We hope that the discussion in this chapter will stimulate wider interest in both industry and academia in this area. While widely taught in academia and used in industry, the classical linear programming models have a number of limitations arising from their very aggregate, static approach to modeling production capacity. It is heartening that in recent years a growing number of researchers have begun to explore these problems anew (Pahl et al. 2005). The new approaches differ substantially from the classical approaches in their efforts to achieve solutions that are consistent with the queuing behavior of production systems, which is well studied (Buzacott and Shanthikumar 1993; Hopp and Spearman 2001), and thus tend to have nonlinear structure which, in many cases, can be addressed effectively in computational procedures.

A number of important research directions have been outlined in the chapter, but are worth summarizing again. The new nonlinear approaches, among which the clearing function approach appears to be the most studied, show considerable promise but need to be better understood both empirically and theoretically. The issues of how to derive clearing functions analytically in multistage systems when decisions at one stage affect the variability of arrivals, and hence the shape of the clearing function, at downstream stages needs to be examined. There also needs to be a better understanding of the implications of using steady-state queuing results to develop clearing functions for use in a dynamic, nonstationary environment, where the purpose of the planning process is to change release rates over time. A closely related and not well-understood issue is that of how changes in decision variable values at the boundaries between planning periods affect the implementability and execution of the plans obtained. To what extent insights on the transient behavior of queuing systems should be integrated into the models is not known today. In terms of empirical estimation of clearing functions, we have experimental results demonstrating that a simple least-squares fit to empirical data may result in very poor planning models, but there is no theoretically justified alternative approach available as yet.

The main alternative to clearing function models are lead time-oriented models. Fixed lead times do not recognize the load-dependence of the lead times in the case of time-varying capacity load. A fixed relationship between lead time distribution and capacity load in a period can lead to substantial modeling errors since it does not capture the dynamic characteristics of lead times. The iterative approaches of Hung and Leachman (1996) and Riaño et al. (2006) are very interesting, but their computational performance, especially their convergence characteristics, have not been tested extensively.

Similar concerns hold for most of the other approaches that have been suggested as alternatives. While both stochastic programming and chance constraint formulations have been proposed for addressing the issue of uncertainty inherent in most industrial applications, effective computational procedures are not available, and the implications of the formulations are not well understood. Most research on lot-sizing has focused on developing effective solution procedures for the resulting fixed-charge integer programming models, but the majority of these models use the same model of capacity as the classical linear programming models, and there is clearly much work to be done here.

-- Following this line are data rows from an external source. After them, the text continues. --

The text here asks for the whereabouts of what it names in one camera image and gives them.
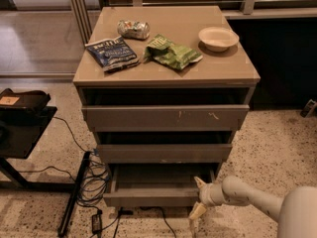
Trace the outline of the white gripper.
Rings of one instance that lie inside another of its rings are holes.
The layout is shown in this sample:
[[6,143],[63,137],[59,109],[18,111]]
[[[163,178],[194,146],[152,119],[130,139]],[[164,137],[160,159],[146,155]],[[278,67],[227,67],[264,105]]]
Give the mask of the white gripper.
[[207,211],[206,206],[220,206],[226,202],[226,197],[220,183],[206,183],[200,177],[195,177],[194,179],[199,188],[201,202],[194,203],[188,216],[190,220],[200,218]]

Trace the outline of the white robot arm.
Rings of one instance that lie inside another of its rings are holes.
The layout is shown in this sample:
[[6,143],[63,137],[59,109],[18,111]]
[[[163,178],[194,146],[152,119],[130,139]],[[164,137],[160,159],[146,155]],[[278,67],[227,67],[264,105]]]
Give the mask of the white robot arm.
[[195,177],[199,201],[189,213],[189,219],[202,216],[208,207],[222,204],[252,205],[277,223],[277,238],[317,238],[317,188],[300,186],[285,197],[278,197],[250,186],[235,176],[221,183],[206,183]]

Finally, from the point of view of industrial applications, it is notable that many of the proposed new approaches are significantly more complex in both their data and their computational requirements, and especially load-dependent lead times may complicate coordination between manufacturing departments. It is by no means obvious that the proposed new models are always superior to the classical models in all industrial environments. This requires developing a better, theory-based understanding of the conditions under which the additional complexity of the new models is justified over the well-understood classical models that have been the mainstay of industrial practice for several decades.